(Activity): Lines before the one containing "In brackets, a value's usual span" are left out; output the rest of the data exactly, through the final line.

=== Begin Enclosure ===

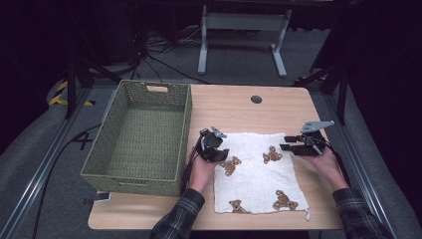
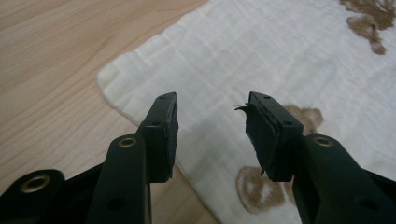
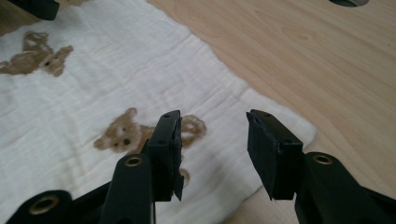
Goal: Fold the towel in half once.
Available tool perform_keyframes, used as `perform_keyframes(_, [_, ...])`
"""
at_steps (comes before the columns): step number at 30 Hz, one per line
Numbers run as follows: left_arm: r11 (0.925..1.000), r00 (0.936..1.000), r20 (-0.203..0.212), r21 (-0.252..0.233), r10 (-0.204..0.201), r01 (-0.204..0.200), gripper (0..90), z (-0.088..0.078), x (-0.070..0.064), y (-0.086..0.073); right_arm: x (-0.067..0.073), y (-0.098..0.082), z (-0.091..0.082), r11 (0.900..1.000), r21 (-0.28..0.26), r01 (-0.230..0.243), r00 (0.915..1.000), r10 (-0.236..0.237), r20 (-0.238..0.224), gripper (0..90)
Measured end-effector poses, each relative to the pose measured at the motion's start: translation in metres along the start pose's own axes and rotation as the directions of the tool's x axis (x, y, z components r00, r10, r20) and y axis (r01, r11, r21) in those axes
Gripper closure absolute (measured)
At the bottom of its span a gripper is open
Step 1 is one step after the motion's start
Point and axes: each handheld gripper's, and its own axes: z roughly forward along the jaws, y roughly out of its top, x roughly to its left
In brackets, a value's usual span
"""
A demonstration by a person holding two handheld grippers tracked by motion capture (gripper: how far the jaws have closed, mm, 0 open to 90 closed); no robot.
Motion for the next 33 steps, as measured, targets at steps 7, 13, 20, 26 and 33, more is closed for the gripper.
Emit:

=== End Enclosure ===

(Response for this exercise):
In brackets, a value's usual span
"""
A demonstration by a person holding two handheld grippers tracked by motion capture (gripper: how far the jaws have closed, mm, 0 open to 90 closed); no robot.
Motion for the next 33 steps, as measured, targets at steps 7, 13, 20, 26 and 33, more is closed for the gripper.
Emit:

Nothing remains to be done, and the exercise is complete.